## Your task
Copy, exactly and without additions, every line in the records below from the one holding "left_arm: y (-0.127" through the one holding "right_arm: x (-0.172", both ends included.

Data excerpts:

_ _ _ _ _ _ _

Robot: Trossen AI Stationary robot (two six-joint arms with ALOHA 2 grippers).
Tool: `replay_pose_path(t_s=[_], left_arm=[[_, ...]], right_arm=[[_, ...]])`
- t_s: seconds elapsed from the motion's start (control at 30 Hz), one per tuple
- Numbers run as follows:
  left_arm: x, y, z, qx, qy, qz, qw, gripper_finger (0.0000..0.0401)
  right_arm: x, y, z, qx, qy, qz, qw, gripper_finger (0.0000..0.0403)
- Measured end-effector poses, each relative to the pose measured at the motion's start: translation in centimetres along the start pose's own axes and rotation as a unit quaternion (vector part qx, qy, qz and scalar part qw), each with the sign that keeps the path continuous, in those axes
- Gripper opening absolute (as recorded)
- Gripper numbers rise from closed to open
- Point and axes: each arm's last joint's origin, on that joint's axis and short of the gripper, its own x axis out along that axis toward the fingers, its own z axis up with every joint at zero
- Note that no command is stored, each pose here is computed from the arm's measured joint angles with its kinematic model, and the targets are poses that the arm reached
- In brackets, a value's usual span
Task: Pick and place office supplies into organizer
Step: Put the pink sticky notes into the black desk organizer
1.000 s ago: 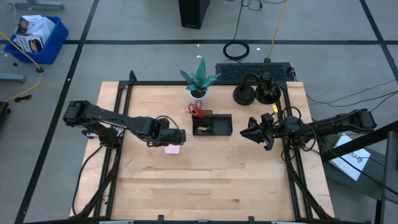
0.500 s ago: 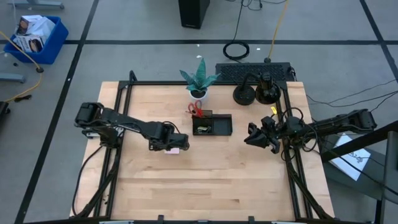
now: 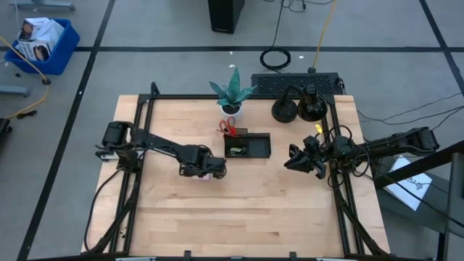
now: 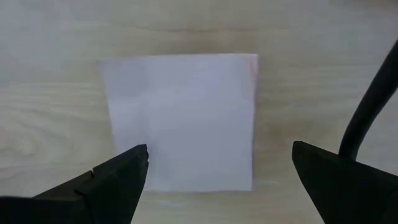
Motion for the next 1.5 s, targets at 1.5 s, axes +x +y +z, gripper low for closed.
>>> replay_pose_path(t_s=[1.5], left_arm=[[-3.0, -0.4, -2.0, 0.010, -0.033, -0.101, 0.994, 0.0400]], right_arm=[[0.0, -0.5, -0.1, 0.009, -0.010, -0.041, 0.999, 0.0059]])
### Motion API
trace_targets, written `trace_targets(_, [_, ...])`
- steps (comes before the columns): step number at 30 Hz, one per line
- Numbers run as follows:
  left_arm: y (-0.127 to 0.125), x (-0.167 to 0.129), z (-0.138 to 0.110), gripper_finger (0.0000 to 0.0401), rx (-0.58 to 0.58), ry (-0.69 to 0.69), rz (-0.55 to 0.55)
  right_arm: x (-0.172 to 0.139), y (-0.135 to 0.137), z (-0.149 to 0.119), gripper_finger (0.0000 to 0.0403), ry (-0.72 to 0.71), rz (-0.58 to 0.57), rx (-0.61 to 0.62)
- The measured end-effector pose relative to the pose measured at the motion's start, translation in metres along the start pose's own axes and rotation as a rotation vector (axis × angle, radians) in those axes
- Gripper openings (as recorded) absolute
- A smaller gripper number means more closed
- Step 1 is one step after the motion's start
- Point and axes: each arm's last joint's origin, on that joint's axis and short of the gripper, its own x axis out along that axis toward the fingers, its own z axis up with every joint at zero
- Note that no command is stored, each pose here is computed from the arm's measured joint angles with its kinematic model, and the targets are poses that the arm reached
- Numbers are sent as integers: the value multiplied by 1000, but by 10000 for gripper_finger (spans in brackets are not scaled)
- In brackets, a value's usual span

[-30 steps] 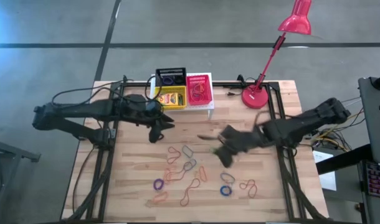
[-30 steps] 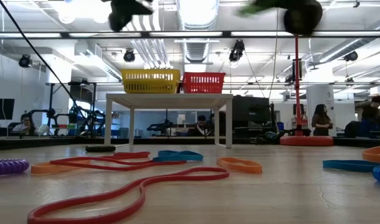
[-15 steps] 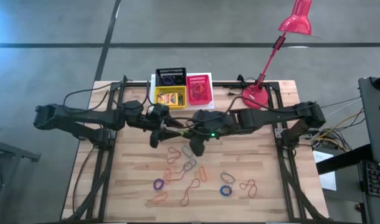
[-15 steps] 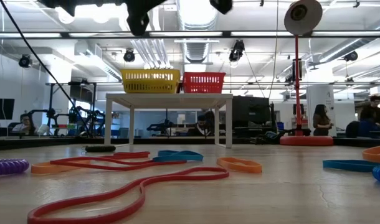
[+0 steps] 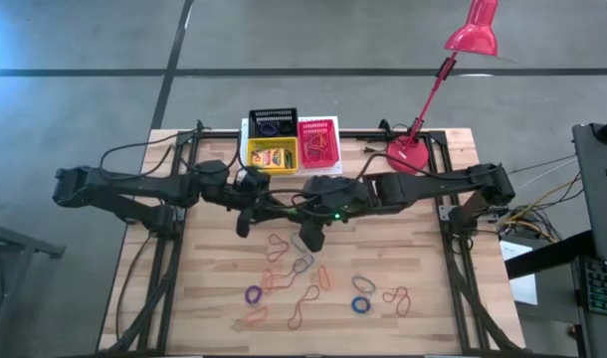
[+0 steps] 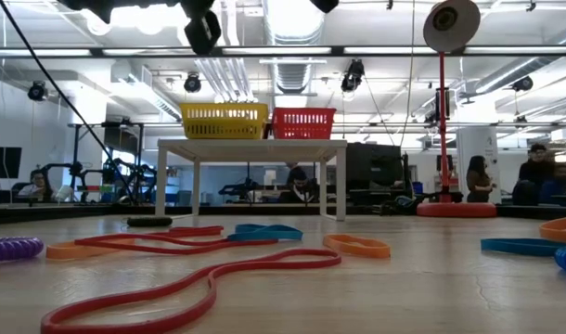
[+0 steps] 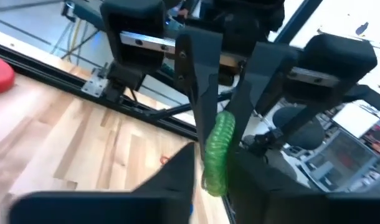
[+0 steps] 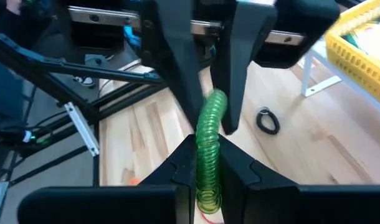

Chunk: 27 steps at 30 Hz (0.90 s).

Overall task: Pick & Place Office Desk Supplies
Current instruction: Put the green spring keychain into the black basket on the shelf

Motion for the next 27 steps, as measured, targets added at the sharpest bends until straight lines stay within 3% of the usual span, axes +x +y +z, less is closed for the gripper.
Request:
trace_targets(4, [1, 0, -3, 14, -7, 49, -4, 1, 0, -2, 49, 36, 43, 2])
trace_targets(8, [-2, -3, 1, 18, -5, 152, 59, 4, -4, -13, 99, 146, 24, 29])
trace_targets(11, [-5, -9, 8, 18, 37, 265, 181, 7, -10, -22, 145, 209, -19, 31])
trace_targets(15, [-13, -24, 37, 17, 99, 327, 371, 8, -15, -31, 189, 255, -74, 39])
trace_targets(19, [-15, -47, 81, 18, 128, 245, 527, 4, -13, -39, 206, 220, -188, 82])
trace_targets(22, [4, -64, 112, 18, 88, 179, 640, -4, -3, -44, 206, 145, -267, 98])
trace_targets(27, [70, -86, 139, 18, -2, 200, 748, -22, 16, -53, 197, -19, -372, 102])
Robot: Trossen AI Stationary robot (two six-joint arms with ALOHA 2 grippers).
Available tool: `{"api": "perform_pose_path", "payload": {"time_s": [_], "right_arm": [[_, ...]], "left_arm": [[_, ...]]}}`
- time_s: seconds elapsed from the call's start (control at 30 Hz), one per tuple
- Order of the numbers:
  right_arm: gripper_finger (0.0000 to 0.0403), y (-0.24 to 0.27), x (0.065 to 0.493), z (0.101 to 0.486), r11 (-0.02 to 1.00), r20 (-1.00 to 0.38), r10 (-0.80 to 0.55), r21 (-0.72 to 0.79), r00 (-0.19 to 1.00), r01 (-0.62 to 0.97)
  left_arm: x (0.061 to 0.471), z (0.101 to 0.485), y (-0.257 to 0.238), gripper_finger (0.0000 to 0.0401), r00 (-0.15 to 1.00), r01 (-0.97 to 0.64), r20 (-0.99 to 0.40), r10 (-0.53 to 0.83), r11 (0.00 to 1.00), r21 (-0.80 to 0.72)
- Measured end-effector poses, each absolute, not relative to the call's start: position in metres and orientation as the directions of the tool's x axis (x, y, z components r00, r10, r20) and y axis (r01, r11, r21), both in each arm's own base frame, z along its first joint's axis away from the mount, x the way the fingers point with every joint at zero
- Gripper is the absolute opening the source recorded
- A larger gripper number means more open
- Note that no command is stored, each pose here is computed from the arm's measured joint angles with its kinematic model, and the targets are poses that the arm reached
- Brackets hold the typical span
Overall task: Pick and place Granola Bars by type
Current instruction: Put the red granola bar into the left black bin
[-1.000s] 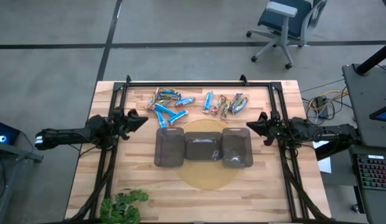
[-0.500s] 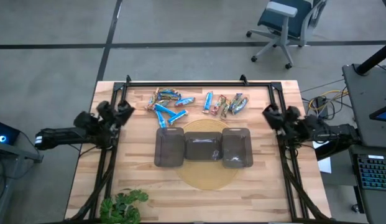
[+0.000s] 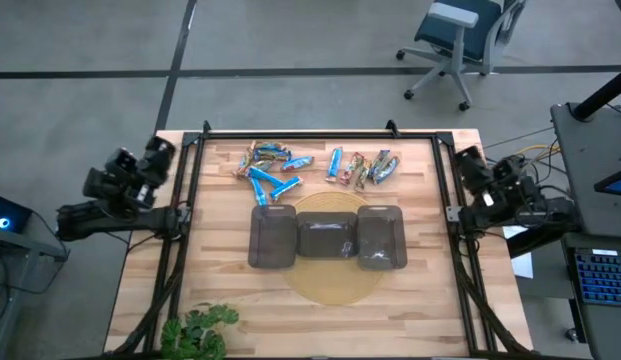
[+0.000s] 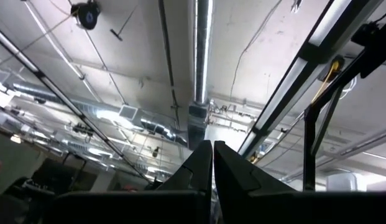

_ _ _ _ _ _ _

## Response
  left_arm: y (-0.127 to 0.125), x (-0.167 to 0.129), z (-0.138 to 0.110), gripper_finger (0.0000 to 0.0401), rx (-0.58 to 0.58), ry (-0.69 to 0.69), rz (-0.55 to 0.55)
  right_arm: x (-0.172 to 0.139), y (-0.135 to 0.137), z (-0.149 to 0.119), gripper_finger (0.0000 to 0.0403), ry (-0.72 to 0.71), rz (-0.58 to 0.57), rx (-0.61 to 0.62)

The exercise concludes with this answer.